TASK BRIEF. Starting at the line that holds "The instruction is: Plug" and stopping at the line that holds "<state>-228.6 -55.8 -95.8", restate the records below word for word, with both of those lines included.

Data entries
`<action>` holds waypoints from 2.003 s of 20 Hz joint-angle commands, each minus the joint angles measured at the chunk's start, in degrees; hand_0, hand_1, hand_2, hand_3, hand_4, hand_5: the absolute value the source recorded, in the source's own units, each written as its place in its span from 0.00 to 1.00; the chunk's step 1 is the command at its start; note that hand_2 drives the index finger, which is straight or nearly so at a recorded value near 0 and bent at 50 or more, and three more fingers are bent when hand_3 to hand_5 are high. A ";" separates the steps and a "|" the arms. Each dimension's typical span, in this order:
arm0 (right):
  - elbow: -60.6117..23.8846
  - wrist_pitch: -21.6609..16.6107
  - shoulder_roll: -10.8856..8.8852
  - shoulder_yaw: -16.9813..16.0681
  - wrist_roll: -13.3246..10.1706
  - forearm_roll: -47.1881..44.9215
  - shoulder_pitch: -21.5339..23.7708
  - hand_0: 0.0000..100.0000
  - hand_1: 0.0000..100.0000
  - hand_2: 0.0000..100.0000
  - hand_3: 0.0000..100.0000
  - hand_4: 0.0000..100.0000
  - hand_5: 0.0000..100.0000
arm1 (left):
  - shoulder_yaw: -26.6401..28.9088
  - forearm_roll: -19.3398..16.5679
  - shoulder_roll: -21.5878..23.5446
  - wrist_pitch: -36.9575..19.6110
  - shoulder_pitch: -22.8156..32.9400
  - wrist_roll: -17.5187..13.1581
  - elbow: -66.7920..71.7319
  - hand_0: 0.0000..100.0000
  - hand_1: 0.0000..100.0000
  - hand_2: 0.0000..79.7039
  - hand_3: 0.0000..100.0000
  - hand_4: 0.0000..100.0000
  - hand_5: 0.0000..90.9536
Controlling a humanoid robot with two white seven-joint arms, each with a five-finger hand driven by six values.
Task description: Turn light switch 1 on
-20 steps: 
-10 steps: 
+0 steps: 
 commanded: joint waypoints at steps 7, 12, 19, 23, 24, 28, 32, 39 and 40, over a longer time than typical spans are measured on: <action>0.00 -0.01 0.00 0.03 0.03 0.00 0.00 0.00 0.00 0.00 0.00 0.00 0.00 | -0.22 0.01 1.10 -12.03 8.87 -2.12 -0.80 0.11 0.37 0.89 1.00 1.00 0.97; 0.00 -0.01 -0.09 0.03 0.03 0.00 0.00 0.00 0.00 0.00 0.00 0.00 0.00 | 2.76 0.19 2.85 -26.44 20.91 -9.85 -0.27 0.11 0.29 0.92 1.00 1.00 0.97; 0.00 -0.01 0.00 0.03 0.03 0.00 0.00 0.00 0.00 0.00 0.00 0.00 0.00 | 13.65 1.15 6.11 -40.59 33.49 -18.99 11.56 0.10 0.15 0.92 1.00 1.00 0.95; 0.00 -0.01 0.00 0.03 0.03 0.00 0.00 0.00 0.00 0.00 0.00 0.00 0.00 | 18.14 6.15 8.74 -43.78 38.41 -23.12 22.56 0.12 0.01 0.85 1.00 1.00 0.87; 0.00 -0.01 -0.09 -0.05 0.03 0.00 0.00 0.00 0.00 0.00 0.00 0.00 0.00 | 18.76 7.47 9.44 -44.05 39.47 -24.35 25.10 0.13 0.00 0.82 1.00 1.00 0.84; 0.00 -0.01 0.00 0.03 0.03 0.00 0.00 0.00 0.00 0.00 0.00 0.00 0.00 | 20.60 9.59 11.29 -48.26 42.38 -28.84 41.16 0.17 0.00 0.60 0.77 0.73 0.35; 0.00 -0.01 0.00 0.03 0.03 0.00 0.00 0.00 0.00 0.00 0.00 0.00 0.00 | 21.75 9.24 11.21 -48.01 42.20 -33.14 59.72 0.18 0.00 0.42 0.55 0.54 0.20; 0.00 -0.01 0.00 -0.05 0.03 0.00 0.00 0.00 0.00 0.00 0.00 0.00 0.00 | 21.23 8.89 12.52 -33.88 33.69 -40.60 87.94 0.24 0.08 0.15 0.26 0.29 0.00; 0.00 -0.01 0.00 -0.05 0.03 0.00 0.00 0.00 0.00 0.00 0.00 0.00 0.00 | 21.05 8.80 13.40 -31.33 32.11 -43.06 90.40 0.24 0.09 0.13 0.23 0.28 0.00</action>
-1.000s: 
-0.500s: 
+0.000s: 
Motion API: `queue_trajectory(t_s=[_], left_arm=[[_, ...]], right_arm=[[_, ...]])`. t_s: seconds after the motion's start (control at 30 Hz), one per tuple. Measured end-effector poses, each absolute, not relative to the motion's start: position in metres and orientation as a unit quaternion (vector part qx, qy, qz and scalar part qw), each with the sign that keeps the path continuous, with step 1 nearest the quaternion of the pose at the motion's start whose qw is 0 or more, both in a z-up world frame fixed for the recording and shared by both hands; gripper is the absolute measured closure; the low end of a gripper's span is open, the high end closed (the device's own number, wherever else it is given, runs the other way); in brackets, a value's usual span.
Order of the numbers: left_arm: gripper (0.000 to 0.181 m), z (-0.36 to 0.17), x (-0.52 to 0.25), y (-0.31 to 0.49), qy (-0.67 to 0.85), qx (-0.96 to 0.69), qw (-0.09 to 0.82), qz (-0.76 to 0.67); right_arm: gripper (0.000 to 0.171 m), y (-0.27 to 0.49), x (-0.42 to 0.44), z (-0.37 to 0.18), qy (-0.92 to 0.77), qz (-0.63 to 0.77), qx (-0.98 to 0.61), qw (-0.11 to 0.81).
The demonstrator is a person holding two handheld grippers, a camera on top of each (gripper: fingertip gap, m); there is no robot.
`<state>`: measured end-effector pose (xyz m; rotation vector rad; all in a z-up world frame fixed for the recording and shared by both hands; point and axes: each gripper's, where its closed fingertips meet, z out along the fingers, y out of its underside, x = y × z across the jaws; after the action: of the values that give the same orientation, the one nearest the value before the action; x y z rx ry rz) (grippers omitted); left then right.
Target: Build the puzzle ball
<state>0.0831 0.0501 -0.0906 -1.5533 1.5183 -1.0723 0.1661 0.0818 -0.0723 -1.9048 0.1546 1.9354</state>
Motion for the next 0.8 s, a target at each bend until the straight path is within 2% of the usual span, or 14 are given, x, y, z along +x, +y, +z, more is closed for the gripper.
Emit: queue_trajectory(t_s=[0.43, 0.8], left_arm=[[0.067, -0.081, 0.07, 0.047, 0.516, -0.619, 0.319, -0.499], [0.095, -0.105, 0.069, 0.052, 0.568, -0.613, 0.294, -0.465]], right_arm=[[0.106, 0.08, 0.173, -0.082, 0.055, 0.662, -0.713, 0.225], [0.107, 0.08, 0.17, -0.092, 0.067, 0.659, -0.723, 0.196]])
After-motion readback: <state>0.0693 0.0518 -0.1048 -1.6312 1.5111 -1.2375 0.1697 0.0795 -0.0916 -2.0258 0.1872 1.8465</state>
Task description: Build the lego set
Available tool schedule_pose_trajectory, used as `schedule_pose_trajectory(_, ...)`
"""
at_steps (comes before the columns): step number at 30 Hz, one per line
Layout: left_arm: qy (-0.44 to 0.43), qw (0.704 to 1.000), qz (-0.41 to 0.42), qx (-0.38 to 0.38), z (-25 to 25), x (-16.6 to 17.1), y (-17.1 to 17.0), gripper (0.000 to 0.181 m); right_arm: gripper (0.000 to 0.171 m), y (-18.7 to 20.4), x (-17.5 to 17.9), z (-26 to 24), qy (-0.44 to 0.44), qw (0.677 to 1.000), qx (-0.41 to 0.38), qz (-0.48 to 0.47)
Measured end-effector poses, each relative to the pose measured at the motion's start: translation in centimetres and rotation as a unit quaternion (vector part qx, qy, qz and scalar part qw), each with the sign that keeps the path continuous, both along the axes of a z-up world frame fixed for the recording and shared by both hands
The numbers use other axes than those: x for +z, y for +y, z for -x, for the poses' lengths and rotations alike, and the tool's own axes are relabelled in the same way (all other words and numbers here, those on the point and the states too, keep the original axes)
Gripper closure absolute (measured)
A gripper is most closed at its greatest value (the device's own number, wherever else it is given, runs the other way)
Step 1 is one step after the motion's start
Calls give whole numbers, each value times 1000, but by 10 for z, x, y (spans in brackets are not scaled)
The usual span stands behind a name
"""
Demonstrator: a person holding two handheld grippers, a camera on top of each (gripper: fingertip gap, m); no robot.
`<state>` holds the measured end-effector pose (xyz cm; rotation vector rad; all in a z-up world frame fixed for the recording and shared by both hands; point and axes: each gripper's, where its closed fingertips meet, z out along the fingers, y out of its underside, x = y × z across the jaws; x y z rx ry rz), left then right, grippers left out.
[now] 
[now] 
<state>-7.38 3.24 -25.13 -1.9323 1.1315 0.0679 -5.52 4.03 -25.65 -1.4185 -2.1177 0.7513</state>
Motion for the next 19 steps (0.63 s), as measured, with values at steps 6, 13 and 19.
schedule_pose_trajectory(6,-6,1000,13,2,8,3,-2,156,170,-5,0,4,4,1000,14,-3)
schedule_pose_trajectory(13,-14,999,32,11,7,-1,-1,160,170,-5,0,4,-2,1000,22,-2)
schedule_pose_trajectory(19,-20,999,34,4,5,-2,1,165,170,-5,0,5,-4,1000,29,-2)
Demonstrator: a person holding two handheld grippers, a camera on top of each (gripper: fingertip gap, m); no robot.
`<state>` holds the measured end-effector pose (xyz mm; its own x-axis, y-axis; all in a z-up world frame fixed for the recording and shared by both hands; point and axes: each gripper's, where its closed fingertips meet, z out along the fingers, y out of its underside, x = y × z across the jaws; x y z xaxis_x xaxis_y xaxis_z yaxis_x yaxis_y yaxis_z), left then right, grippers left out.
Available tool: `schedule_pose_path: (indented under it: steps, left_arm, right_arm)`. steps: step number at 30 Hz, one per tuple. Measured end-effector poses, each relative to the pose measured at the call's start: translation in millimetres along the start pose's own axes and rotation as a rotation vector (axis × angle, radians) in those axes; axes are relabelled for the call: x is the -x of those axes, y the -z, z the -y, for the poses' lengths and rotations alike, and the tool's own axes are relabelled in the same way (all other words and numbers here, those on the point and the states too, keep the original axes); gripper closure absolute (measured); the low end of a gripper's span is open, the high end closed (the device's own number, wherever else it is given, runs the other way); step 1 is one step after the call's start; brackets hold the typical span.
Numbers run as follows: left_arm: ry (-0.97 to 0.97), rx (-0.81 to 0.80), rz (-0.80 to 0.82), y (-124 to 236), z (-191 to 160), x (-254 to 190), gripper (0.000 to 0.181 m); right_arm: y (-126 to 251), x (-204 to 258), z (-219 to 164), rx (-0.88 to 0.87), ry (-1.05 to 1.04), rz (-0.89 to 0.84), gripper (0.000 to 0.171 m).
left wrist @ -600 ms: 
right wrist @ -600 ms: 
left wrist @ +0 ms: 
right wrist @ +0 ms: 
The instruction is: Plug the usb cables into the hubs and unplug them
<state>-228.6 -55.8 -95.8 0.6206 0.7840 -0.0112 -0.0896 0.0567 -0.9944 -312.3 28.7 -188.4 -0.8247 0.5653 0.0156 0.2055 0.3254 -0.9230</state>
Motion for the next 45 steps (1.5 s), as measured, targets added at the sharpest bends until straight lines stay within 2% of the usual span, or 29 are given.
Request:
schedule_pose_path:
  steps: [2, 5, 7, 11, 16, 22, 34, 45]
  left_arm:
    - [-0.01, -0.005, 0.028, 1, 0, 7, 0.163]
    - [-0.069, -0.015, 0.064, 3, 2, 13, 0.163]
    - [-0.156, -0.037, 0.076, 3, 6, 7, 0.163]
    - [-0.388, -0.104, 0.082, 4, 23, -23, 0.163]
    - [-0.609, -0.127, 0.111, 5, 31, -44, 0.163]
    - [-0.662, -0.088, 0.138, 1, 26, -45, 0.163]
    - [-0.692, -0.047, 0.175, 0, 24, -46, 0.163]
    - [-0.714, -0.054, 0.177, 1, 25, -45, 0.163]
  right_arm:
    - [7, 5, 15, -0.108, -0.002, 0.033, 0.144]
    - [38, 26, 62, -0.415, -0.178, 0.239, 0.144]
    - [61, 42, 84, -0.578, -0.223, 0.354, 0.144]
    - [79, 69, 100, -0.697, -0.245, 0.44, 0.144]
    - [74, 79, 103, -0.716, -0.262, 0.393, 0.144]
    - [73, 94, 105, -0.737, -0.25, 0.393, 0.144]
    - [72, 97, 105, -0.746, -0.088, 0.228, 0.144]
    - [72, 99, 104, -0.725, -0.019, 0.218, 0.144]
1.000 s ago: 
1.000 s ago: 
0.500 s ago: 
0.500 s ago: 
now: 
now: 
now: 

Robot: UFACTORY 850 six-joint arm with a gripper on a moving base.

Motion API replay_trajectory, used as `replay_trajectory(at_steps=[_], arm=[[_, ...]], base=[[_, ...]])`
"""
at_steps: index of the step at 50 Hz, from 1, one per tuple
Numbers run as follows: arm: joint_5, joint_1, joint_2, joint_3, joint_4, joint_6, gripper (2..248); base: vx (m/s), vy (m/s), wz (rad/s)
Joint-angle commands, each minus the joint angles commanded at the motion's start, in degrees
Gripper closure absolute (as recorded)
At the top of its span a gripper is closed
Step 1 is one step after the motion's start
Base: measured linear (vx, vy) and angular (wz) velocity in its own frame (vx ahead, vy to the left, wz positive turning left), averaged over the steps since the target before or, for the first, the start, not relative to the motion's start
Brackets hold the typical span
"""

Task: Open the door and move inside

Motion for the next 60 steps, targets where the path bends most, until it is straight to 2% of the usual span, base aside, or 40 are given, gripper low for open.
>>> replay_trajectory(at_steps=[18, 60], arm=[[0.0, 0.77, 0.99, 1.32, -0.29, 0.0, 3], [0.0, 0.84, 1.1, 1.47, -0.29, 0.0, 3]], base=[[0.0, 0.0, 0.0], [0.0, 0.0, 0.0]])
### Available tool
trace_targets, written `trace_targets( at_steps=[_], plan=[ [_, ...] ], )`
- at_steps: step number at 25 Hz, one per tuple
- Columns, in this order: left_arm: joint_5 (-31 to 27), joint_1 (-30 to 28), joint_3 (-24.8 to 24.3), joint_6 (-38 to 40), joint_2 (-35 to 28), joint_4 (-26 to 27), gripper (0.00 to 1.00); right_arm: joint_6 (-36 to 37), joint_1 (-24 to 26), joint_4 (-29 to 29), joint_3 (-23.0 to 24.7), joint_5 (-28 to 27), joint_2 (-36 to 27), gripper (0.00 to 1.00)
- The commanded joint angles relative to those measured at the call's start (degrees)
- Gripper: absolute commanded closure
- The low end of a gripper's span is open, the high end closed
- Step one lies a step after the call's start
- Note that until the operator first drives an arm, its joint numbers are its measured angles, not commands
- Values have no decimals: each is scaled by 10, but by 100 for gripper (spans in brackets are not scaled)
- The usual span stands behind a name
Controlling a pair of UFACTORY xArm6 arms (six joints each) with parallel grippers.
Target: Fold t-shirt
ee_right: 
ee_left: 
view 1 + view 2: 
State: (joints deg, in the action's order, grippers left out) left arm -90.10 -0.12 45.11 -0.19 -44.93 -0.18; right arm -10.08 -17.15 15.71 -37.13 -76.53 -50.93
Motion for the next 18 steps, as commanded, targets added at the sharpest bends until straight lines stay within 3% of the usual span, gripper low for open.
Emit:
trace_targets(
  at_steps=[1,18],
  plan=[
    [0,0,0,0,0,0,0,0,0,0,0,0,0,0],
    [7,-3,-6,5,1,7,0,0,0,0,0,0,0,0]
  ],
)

RESPONSE AREA.
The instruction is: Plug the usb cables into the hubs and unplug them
<state>-228.6 -55.8 -95.8 0.6206 0.7840 -0.0112 -0.0896 0.0567 -0.9944 -312.3 28.7 -188.4 -0.8247 0.5653 0.0156 0.2055 0.3254 -0.9230</state>

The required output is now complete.